Sangue de homem picado por cobras mais de 200 vezes é usado para criar novo antídoto
Usando amostras do sangue de Tim Friede, pesquisadores conseguiram isolar dois anticorpos e usá-los em um antídoto que protege contra 19 espécies de cobras.

Tim Friede é um ex-mecânico de caminhões de 56 anos que vive no Wisconsin, nos Estados Unidos, e tem uma paixão incomum: cobras. Durante 20 anos, ele aplicou mais de 700 doses de veneno na própria corrente sanguínea, e já foi mordido por algumas espécies venenosas de serpentes mais de 200 vezes, tudo para tentar desenvolver tolerância às picadas de ofídios.
Depois de muitos experimentos com níveis pequenos de veneno, que ele aumentava gradualmente, Friede percebeu que havia desenvolvido uma imunidade aos diferentes venenos de cobra incomum para seres humanos normais (que não foram picados centenas de vezes).
Então, em 2017, ele entrou em contato com o empresário e cientista Jacob Glanville, CEO da empresa Centivax, para tentar desenvolver um antídoto universal a partir de seu sangue.
Friede começou esse autoexperimento sem supervisão médica, só como herpetologista (especialista em anfíbios) amador. Ele é fascinado por cobras e escorpiões, e foi picado por acidente ou propositalmente diversas vezes.
A imunidade não existia antes da exposição: Friede já sofreu com convulsões e febres altas após doses de veneno, quase morrendo algumas vezes. Porém, sua irresponsabilidade facilitou a criação de um novo antídoto, que serve para 19 espécies de cobra diferentes.
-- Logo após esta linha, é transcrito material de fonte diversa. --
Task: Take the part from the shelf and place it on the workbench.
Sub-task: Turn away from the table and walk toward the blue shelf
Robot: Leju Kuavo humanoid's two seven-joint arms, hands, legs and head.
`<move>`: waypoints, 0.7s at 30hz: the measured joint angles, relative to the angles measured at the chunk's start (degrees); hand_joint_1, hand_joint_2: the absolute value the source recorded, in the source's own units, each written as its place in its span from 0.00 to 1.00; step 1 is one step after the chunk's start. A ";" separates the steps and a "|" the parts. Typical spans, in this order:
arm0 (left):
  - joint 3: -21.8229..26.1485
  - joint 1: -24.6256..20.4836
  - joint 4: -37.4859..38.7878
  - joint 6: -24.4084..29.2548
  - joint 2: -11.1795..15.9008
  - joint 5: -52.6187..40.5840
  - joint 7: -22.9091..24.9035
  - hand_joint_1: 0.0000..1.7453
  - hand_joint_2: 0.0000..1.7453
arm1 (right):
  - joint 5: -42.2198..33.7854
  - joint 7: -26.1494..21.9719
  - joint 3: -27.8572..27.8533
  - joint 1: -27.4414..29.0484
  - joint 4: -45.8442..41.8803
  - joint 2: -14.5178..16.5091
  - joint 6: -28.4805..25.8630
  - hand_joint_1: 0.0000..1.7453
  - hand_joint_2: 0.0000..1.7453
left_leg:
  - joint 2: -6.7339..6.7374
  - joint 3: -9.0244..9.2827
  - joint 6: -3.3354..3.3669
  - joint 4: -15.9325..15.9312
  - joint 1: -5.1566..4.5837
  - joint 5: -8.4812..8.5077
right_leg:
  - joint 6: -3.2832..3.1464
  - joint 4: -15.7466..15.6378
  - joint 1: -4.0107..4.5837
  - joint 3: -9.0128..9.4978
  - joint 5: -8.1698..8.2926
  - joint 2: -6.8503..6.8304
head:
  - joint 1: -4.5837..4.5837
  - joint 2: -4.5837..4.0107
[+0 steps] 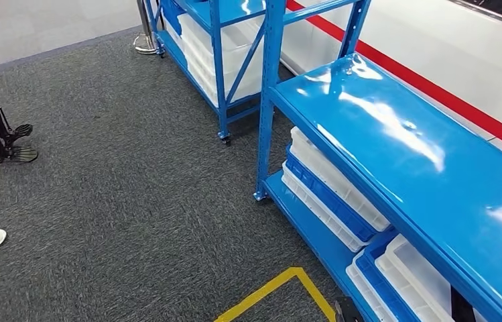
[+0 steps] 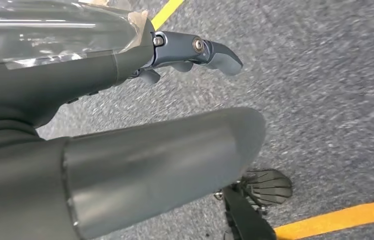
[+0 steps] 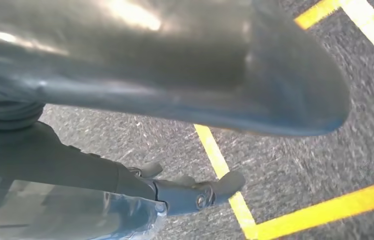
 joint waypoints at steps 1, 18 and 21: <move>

Esse antídoto, desenvolvido pela equipe da Centivax, foi divulgado em um estudo científico publicado na revista Cell. O soro antiveneno foi testado em ratos e os protegeu contra as mordidas de algumas cobras classificadas entre as mais venenosas do mundo pela Organização Mundial da Saúde (OMS), como a mamba-negra.
Como funciona o novo antídoto
Para desenvolver o novo antídoto, pesquisadores da Centivax e cientistas dos Institutos Nacionais de Saúde (agência governamental de pesquisa biomédica dos Estados Unidos) analisaram amostras do sangue de Friede e conseguiram identificar e isolar dois anticorpos produzidos pelo seu corpo depois de anos de exposição às toxinas dos ofídios.
Os dois anticorpos, junto de uma pequena molécula inibidora de toxinas conhecida como “varespladib”, foram capazes de neutralizar o veneno de 19 espécies diferentes de serpentes, desde najas a cobras-corais. Esses primeiros testes foram feitos em camundongos, mas a descoberta é promissora para ser usada em humanos após passar pelos procedimentos necessários.
De acordo com a OMS, entre 81 mil e 138 mil pessoas morrem anualmente por consequência de picadas de cobra – número que pode ser bem maior, já que muitos desses casos acontecem em áreas rurais de difícil acesso, sem ligação com hospitais ou órgãos governamentais.
Um antídoto desses seria um grande avanço para os soros antiofídicos porque a maioria deles só funciona para espécies específicas de cobras, às vezes precisando de uma composição diferente de uma região do mundo para a outra. Esse também seria o primeiro soro feito a partir de anticorpos humanos, já que os antídotos atuais usam células de defesa de cavalos ou outros animais domesticados.
Nessa fase de testes iniciais, o antídoto funcionou bem contra o grupo dos elapídeos, que agrupa espécies como as najas, cobras-corais e mambas-negras. Porém, o soro não apresentou eficácia contra a família das víboras, como as cascavéis e jararacas, muito comuns no Brasil.
Se o antídoto se mostrar seguro para ser usado em humanos em grande escala, vai ser um avanço importante para a área da saúde. Ele deve ser aplicado por via intramuscular, o que facilita seu uso em ambientes rurais sem profissionais de saúde. Além disso, não seria necessário identificar a espécie de serpente antes de administrar a dose.
A próxima fase da pesquisa vai ser usar esse antídoto em cachorros levados a clínicas veterinárias na por causa de mordidas de cobra na Austrália, país cheio de serpentes venenosas que mordem tanto animais quanto humanos.
Se ele não funcionar, os cães não estarão em risco: o veneno dos elapídeos vai paralisando o espécime sem causar dano aos tecidos, então depois da aplicação do antídoto ainda dá tempo de recorrer aos soros antiofídicos tradicionais.